Turmeric Golden Milk, A Natural Anti-Inflammatory

Golden milk is a great way to get the health benefits of turmeric. You may help reduce inflammation, and alleviate or prevent symptoms of arthritis by adding golden milk to your regular diet. Keep reading to know why and how to prepare this delicious and healthy drink.

Turmeric or Curcuma longa is a golden yellow spice known for its bright yellow pigmentation and anti-inflammatory health benefits derived from its main constituent, curcumin. Though turmeric only contains about 3% curcumin by weight, adding a little pinch of black pepper can boost its benefits by increasing its bioavailability by about 2000%. You’ve probably encountered turmeric in Indian or Asian dishes but it also has a long history in traditional medicine 

A growing body of scientific evidence suggests that turmeric and its major compounds, such as curcumin, may help alleviate or prevent symptoms of rheumatoid arthritis, a long-term autoimmune condition that causes inflammation, pain, and stiffness in the joints. Here is a great article about recent research studies on turmeric:

https://www.medicalnewstoday.com/articles/325508.php

Golden milk is prepared with turmeric and warming spices like cinnamon and ginger, I absolutely love the flavor! It has been used in both, traditional Chinese and Ayurvedic medicine for centuries, but has recently made its way to the Western world due to its natural anti-inflammatory, antioxidant, and anti-arthritic benefits.
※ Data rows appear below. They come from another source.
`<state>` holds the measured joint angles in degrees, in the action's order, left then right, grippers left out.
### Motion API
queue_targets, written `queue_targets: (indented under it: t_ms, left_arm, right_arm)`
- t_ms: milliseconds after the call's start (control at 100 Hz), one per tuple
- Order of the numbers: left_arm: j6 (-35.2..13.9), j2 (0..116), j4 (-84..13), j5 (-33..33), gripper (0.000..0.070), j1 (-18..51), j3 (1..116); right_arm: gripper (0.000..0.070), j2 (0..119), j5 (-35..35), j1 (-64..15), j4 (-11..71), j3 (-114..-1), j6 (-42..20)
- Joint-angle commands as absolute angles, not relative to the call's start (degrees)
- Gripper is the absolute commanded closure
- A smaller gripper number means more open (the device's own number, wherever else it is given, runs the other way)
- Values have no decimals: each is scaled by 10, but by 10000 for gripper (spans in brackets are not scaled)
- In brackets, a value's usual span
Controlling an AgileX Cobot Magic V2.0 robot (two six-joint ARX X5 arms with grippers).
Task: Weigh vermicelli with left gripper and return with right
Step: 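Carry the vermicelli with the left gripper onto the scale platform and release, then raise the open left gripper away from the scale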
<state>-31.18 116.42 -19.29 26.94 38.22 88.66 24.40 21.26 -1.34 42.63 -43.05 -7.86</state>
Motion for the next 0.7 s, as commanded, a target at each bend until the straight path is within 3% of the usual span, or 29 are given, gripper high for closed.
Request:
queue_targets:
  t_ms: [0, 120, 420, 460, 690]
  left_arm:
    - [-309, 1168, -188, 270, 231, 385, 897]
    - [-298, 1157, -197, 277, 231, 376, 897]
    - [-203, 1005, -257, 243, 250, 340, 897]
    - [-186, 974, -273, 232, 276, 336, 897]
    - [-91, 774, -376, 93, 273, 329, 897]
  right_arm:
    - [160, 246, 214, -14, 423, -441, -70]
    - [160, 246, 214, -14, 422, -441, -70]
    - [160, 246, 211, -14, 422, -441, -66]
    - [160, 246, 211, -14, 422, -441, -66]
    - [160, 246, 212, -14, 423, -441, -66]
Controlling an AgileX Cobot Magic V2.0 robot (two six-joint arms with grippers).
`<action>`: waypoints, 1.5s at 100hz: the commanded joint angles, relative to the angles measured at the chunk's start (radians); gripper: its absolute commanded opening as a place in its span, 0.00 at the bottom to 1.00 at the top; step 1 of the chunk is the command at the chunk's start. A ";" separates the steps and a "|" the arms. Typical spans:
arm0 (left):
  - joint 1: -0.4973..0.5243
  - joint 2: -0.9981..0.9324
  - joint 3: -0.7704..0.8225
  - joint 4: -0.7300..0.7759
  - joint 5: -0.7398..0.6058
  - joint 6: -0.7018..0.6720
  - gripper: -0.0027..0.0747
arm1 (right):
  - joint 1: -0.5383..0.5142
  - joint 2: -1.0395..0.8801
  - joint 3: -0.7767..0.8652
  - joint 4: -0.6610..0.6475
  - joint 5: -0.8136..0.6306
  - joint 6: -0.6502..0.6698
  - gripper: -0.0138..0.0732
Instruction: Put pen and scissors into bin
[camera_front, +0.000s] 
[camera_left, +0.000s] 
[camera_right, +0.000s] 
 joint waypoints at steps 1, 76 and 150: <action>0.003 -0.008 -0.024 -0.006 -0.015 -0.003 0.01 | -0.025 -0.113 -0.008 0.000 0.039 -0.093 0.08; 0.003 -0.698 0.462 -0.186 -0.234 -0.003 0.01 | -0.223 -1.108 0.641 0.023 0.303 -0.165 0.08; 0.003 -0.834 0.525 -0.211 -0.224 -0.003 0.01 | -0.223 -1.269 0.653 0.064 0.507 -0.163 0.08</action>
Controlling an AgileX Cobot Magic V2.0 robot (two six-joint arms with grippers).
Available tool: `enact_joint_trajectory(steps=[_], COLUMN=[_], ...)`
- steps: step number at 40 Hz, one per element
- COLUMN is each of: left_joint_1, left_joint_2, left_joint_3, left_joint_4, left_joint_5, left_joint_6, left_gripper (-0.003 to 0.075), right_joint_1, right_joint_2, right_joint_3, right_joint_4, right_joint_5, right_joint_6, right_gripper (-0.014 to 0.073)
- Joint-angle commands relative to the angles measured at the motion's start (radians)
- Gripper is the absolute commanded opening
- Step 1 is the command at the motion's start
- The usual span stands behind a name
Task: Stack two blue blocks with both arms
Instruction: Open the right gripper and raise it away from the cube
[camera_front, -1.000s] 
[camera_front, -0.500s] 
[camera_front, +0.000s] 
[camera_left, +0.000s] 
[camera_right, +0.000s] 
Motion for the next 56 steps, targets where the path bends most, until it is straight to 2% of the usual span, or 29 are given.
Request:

You can drink it any time of day, but I find it to be especially nice before bed. Coconut milk is also a great choice to make golden milk because it is rich in medium-chain triglycerides (MCTs) which reduce inflammation and support weight loss.

EASY GOLDEN MILK RECIPE

This quick and easy recipe is optimized for absorption. Turmeric may stain blenders and countertops but it will fade. 

Ingredients

  • 2 cups milk as almond pecan, coconut, or dairy
  • 1-1/2  tsp turmeric powder
  • 1/2  tsp cinnamon powder
  • 1/4  tsp of nutmeg
  • A pinch of ground black pepper
  • 1/4 inch piece of grated ginger root or ¼ tsp ginger powder
  • A pinch of cayenne pepper (optional)
  • 1-2 tsp raw honey or maple syrup to taste (optional)

Instructions

  1. Add all ingredients to a stainless-steel pot.
  2. Heat the milk on low or medium heat and bring it slowly to a simmer. Don't boil the milk. Continue simmering for 5 minutes.
  3. Remove the saucepan from heat. Drink while the milk is still warm.